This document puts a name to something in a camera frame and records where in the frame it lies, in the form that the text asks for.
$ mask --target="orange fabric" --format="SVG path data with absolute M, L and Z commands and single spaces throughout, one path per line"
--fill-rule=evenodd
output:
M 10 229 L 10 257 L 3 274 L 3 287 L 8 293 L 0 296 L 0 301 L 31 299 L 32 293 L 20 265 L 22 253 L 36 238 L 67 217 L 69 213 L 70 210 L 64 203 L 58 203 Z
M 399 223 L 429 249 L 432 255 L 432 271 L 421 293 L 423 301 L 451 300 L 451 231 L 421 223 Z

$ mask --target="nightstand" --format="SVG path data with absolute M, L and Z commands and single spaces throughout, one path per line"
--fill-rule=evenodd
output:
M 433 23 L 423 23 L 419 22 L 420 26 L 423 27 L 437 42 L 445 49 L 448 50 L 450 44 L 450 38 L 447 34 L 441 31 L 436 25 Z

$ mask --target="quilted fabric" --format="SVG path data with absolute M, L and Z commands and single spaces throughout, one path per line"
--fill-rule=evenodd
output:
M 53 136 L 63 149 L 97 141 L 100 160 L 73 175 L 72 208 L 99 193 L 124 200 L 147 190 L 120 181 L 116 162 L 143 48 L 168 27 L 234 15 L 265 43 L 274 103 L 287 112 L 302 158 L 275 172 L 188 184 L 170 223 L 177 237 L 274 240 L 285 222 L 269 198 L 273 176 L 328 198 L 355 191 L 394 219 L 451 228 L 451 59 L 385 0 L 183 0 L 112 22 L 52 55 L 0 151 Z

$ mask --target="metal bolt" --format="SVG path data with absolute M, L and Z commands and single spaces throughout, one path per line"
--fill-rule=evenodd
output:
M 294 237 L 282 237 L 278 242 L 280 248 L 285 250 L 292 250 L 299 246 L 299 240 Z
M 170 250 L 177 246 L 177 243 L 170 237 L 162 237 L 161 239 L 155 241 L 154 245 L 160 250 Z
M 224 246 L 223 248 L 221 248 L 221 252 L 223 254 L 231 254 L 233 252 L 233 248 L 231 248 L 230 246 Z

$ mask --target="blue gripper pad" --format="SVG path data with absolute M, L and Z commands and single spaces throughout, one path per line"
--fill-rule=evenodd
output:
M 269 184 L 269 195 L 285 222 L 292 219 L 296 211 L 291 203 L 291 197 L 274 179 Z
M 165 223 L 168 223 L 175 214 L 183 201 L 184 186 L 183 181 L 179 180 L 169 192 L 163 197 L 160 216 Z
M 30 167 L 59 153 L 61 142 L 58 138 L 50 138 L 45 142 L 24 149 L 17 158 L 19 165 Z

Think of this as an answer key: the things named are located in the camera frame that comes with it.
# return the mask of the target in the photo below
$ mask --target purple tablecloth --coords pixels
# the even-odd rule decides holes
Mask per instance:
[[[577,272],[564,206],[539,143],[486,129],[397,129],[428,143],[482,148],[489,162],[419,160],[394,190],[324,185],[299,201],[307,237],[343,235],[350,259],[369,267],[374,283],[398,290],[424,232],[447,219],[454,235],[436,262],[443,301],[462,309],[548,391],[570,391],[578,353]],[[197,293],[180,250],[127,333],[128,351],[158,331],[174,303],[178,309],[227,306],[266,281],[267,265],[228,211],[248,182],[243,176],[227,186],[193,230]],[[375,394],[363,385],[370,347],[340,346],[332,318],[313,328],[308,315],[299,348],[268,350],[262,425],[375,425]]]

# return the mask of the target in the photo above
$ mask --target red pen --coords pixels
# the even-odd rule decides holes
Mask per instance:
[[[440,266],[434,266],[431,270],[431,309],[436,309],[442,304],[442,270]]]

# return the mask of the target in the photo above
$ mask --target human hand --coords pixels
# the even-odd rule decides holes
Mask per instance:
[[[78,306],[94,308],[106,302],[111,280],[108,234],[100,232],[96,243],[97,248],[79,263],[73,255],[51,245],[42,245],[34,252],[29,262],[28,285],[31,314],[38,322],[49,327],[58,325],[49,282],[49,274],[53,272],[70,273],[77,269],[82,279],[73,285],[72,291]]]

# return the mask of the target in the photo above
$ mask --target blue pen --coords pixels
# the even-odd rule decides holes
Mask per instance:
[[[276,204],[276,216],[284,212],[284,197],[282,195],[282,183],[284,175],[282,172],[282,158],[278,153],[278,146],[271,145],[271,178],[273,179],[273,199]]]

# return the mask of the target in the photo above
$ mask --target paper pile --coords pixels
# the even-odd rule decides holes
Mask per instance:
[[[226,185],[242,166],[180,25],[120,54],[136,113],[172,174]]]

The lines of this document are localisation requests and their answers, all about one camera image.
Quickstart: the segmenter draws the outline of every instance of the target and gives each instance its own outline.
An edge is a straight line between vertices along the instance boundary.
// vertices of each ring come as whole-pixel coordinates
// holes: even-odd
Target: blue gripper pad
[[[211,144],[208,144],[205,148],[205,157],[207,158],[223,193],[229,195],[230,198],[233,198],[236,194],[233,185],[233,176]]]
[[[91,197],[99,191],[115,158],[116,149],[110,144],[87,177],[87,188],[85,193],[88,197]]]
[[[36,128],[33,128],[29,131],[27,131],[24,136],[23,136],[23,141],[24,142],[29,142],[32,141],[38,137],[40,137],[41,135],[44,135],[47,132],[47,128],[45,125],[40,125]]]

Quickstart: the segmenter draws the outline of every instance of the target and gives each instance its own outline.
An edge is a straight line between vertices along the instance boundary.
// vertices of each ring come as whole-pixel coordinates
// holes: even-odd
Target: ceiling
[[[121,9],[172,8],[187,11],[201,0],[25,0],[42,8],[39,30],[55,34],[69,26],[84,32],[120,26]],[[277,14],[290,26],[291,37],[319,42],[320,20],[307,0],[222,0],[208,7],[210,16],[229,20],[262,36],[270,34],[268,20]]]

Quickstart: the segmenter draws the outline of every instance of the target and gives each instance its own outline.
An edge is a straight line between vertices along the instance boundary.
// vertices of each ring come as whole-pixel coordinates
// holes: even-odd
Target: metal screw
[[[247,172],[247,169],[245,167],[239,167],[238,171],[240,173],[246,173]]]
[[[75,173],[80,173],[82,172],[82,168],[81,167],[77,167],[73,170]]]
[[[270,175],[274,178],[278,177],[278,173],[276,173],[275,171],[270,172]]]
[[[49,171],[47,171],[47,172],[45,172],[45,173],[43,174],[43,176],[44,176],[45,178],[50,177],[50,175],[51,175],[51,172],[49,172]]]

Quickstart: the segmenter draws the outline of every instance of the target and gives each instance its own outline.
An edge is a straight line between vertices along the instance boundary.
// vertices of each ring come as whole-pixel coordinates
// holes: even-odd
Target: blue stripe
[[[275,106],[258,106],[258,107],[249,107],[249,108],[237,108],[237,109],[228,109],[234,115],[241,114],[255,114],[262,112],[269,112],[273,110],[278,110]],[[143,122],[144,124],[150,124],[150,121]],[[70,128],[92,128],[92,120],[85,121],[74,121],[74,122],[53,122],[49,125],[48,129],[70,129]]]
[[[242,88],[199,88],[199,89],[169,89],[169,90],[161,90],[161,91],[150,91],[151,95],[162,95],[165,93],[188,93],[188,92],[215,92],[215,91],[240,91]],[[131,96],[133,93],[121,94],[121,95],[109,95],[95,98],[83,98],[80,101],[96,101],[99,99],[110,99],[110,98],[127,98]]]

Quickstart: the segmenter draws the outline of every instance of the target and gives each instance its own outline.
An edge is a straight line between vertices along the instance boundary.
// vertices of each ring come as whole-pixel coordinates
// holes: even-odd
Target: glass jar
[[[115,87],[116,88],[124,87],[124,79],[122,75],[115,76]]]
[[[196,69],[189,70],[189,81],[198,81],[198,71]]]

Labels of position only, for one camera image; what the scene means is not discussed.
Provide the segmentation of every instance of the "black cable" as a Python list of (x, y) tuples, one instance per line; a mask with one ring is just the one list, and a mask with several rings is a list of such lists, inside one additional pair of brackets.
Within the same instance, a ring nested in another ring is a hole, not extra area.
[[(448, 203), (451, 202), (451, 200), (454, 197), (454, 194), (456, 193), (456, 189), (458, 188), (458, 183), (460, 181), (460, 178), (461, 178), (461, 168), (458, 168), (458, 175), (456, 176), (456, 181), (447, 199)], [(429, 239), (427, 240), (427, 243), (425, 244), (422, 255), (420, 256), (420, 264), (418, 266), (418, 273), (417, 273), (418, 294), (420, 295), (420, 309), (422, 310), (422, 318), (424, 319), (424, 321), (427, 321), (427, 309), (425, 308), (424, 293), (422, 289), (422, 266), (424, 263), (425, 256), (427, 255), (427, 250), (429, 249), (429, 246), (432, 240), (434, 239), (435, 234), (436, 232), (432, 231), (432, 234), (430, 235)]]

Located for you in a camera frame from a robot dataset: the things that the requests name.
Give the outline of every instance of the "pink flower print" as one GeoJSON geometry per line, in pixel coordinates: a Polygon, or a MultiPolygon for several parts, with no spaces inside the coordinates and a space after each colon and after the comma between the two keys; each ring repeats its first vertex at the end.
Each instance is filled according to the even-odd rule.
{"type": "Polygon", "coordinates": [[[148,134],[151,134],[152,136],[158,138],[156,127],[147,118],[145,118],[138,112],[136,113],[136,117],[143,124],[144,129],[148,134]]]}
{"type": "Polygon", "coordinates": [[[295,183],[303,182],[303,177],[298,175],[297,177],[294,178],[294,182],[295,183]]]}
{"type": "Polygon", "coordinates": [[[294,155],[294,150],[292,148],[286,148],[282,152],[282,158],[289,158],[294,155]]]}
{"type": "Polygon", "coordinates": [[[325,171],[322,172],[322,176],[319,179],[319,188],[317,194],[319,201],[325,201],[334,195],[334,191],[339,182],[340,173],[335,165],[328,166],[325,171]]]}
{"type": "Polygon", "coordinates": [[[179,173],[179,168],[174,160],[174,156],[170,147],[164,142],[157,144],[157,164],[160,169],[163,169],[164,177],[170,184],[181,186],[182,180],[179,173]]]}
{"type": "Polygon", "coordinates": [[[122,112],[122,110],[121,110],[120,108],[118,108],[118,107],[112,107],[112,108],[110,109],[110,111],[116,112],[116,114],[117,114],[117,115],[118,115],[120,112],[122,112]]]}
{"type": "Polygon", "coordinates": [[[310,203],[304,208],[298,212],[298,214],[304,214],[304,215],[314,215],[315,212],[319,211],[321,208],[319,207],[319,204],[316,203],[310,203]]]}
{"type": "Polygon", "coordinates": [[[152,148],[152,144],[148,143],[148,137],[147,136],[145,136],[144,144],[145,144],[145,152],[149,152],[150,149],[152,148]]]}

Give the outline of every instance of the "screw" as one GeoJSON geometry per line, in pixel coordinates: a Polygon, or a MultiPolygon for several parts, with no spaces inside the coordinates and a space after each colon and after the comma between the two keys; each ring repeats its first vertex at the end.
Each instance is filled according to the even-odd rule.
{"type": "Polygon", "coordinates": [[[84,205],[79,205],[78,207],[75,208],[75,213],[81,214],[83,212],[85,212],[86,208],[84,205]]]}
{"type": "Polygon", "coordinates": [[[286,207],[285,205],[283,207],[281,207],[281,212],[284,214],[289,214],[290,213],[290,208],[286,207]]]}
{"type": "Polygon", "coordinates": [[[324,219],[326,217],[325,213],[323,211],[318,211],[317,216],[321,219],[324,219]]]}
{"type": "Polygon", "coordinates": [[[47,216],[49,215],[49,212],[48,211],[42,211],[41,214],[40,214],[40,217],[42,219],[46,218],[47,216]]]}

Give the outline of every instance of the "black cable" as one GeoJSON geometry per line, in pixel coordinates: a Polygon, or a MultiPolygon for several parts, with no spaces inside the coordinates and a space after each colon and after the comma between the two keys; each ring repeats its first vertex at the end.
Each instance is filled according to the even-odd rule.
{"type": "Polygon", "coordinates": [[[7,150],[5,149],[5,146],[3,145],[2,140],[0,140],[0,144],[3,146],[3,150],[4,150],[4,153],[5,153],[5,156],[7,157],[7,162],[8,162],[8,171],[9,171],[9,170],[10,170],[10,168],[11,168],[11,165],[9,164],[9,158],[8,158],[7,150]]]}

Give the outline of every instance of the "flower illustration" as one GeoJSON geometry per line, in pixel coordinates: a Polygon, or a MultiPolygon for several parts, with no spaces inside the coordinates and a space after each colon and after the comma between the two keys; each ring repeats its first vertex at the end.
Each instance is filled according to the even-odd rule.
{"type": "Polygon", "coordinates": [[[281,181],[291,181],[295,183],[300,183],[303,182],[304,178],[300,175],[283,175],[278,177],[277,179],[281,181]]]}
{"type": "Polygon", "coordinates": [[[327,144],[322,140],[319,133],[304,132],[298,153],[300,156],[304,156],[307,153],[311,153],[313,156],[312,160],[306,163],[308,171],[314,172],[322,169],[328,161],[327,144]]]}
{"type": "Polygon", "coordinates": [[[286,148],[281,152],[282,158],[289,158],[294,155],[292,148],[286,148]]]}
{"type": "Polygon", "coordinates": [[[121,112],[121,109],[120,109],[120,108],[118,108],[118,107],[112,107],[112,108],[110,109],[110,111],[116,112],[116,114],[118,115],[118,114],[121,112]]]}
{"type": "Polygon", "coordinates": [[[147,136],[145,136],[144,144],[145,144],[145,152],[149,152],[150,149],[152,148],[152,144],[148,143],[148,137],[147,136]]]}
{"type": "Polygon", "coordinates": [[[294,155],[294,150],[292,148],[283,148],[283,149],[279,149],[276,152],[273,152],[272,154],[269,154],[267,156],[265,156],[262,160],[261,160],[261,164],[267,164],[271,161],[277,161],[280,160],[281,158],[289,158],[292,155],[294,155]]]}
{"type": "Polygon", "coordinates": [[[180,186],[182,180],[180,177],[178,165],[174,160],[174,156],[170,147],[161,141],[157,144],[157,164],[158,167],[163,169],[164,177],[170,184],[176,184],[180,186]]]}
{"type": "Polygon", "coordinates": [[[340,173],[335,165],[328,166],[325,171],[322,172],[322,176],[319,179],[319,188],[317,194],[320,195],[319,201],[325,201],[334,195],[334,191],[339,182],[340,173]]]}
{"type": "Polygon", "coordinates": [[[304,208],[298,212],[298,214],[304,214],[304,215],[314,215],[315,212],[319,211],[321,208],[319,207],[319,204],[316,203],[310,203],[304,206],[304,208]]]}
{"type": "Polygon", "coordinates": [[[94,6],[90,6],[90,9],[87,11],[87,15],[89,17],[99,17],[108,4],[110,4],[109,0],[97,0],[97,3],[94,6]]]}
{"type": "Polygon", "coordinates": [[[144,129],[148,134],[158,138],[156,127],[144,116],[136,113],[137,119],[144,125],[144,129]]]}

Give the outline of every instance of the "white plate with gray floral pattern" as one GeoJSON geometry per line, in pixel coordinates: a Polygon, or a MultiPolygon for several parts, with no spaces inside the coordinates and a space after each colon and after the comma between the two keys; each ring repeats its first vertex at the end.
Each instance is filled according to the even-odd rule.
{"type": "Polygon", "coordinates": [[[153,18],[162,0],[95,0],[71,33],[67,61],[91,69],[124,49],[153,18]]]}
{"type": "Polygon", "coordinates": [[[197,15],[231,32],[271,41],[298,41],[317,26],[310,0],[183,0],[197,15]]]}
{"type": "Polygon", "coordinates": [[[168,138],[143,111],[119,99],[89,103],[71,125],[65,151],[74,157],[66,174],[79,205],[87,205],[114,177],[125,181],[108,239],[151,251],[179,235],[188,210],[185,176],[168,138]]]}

• [Instructions to follow]: If a line in the records above includes the string "pixels", copy it.

• [Output for this task]:
$ mask --target purple tablecloth --coords pixels
$ mask --target red pen --coords pixels
$ mask --target human hand --coords pixels
$ mask --target blue pen --coords pixels
$ mask --target paper pile --coords pixels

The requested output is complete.